Tra i reperti ci sono anche 54 provette di DNA, trasferite dal frigorifero dell’ospedale San Raffaele di Milano all’Ufficio Corpo di Reato del tribunale di Bergamo. Questi reperti hanno causato un acceso scontro tra la difesa e l’accusa.

Le dichiarazioni della difesa

“Finalmente, dopo cinque anni dall’autorizzazione, ci sarà consentito di visionare i reperti, anche se l’autorizzazione del 27 novembre 2019 ci avrebbe permesso di analizzarli”, ha dichiarato Salvagni all’Adnkronos.

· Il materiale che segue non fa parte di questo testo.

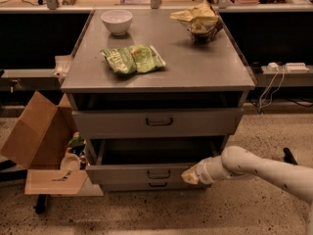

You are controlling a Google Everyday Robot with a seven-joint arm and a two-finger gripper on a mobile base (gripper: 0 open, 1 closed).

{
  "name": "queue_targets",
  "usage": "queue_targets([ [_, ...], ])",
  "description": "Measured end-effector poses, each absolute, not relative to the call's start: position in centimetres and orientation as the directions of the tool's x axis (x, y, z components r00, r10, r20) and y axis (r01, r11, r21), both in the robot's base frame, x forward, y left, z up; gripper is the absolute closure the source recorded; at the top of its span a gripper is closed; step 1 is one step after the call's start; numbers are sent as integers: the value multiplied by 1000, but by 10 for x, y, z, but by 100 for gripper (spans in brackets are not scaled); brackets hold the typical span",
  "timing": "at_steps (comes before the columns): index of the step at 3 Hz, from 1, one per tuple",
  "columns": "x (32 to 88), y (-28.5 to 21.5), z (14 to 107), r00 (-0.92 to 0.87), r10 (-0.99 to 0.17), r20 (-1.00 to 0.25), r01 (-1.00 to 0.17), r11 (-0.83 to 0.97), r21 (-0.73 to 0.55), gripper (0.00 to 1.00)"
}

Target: Close middle drawer

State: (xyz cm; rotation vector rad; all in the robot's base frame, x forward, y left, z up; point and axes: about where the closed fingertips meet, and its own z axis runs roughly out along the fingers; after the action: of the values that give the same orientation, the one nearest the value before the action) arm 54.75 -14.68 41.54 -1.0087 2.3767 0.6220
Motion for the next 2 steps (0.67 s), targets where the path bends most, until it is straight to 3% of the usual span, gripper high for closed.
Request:
queue_targets([
  [2, 572, -167, 422, -627, -461, -627, -706, 677, 208, 100],
])
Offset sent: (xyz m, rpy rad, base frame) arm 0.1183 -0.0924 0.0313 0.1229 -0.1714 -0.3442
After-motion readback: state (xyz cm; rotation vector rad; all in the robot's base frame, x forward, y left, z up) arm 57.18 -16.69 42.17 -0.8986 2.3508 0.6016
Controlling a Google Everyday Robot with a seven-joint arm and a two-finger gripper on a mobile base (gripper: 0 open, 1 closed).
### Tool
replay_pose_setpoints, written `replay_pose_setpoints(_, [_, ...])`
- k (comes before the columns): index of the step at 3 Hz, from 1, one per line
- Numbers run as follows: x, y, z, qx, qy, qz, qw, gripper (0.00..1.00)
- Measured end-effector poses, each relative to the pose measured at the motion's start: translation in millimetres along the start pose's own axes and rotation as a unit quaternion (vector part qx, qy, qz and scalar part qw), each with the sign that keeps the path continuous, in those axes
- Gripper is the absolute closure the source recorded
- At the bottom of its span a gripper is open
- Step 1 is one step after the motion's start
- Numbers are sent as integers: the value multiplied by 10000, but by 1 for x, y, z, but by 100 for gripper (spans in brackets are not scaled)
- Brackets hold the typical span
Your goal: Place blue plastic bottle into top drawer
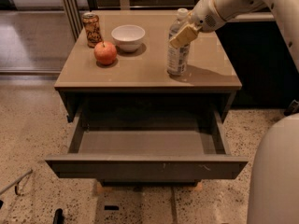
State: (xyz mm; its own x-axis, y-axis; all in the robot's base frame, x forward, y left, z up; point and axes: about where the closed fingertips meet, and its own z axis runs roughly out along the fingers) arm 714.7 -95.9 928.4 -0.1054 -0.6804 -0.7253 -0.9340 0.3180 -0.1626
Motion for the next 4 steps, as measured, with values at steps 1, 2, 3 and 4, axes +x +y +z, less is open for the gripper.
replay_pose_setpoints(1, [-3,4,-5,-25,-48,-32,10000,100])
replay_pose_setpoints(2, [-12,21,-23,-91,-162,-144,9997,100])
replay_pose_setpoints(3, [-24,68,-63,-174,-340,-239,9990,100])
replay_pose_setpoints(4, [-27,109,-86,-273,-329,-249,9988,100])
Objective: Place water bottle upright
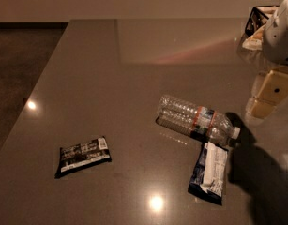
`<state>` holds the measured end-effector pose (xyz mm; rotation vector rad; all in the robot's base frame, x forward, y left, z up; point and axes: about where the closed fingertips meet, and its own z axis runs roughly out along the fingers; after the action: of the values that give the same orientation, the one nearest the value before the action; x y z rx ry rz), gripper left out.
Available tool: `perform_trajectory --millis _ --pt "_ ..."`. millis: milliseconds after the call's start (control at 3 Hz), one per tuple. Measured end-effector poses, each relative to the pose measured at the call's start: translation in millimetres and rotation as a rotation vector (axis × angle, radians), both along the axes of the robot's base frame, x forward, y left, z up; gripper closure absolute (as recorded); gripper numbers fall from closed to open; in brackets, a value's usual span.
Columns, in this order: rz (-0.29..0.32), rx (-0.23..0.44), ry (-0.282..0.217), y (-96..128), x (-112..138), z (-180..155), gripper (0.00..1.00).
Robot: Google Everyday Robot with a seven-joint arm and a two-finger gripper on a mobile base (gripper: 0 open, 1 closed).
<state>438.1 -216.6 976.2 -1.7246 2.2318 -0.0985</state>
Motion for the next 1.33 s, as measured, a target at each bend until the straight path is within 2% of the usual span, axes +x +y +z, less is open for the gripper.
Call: perform_trajectory --millis 333,667,1333 --pt "0.000 0.000 0.000 0.0 0.0 0.0 0.00" --pt "-0.026 0.004 0.014 2.6 3.4 -10.0 0.00" --pt "-0.087 0.017 0.091 13.3 10.7 -52.0 0.00"
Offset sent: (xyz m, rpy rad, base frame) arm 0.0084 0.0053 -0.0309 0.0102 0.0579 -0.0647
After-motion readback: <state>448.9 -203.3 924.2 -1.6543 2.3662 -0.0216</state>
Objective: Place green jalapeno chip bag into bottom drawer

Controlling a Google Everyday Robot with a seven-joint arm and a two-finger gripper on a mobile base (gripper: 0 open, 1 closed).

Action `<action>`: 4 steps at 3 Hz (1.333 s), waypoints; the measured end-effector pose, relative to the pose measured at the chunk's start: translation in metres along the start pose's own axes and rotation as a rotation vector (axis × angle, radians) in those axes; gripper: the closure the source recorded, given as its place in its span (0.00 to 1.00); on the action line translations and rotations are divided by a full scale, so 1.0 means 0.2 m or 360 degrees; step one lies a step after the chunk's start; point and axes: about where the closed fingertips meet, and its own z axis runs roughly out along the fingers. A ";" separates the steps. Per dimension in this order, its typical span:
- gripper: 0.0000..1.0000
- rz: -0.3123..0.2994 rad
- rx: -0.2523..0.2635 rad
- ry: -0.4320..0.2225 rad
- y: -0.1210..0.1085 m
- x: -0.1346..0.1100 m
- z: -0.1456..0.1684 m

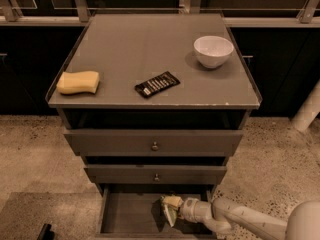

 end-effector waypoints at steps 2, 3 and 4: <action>0.19 0.0000 0.0000 0.0000 0.00 0.00 0.00; 0.00 0.0000 0.0000 0.0000 0.00 0.00 0.00; 0.00 0.0000 0.0000 0.0000 0.00 0.00 0.00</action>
Offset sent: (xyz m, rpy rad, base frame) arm 0.0000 0.0000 0.0000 0.0000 0.0000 0.0000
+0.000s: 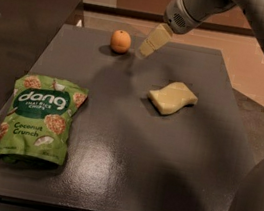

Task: Pick orange

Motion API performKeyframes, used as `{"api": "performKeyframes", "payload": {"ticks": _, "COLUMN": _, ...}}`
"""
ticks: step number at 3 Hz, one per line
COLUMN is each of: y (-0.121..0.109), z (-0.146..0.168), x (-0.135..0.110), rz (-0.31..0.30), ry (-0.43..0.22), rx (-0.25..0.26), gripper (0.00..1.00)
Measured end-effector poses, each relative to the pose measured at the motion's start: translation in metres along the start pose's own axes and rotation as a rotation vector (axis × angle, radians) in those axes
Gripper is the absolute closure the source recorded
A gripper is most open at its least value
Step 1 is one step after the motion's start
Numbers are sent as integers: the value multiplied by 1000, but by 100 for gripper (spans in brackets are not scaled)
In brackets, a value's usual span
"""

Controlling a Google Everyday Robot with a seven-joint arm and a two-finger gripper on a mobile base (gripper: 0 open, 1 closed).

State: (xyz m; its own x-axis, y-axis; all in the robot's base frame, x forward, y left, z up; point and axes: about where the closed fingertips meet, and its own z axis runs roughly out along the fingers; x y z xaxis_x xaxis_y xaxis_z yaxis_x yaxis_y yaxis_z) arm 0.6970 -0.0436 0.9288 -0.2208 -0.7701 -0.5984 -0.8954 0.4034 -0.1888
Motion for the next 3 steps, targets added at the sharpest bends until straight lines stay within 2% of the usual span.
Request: {"api": "performKeyframes", "payload": {"ticks": 3, "y": -18, "z": 61, "x": -28, "rz": 77, "ry": -74, "rx": 4, "gripper": 0}}
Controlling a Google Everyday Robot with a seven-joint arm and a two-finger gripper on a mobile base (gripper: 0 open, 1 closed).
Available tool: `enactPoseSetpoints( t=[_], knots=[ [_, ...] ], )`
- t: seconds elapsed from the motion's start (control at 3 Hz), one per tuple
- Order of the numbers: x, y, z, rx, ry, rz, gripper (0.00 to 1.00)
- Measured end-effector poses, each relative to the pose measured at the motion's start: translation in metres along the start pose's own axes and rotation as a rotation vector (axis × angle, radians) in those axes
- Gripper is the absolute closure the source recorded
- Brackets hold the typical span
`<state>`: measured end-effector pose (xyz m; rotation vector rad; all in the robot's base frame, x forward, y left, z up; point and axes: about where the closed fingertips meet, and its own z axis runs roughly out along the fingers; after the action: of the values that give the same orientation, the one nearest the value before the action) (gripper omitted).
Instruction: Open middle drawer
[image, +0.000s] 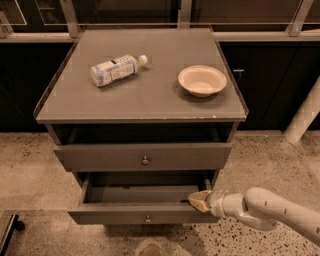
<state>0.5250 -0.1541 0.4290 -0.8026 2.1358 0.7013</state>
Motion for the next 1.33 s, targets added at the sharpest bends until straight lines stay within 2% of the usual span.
enactPoseSetpoints(
  t=[0.33, 0.67, 1.33],
  knots=[
    [0.0067, 0.0070, -0.0031, -0.053, 0.019, -0.026, 1.00],
    [0.0112, 0.0104, -0.0083, -0.075, 0.039, -0.049, 1.00],
    [0.0098, 0.0121, -0.0035, -0.091, 0.056, -0.055, 1.00]
  ],
)
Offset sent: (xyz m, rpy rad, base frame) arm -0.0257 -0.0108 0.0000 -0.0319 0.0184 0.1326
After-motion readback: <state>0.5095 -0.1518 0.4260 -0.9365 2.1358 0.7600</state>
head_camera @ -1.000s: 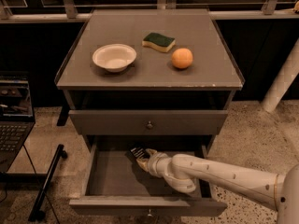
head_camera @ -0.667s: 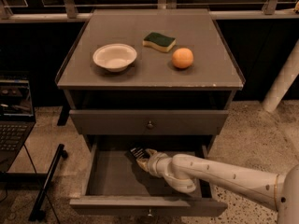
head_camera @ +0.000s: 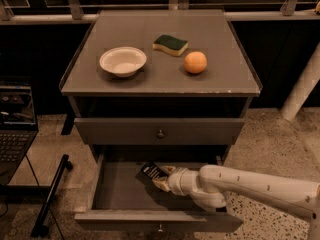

“È evidente che non possiamo accontentarci, ma è un primo passo avanti, visto che durante il processo non ci è stato permesso neanche di vederli. Controlleremo che tutti i reperti siano presenti e verificheremo il loro stato di conservazione. Speriamo che dalle riprese fotografiche potremo cogliere qualche particolare importante, e poi valuteremo il da farsi per ribaltare i risultati relativi al DNA, che abbiamo sempre ritenuto essere errati”, ha concluso il difensore.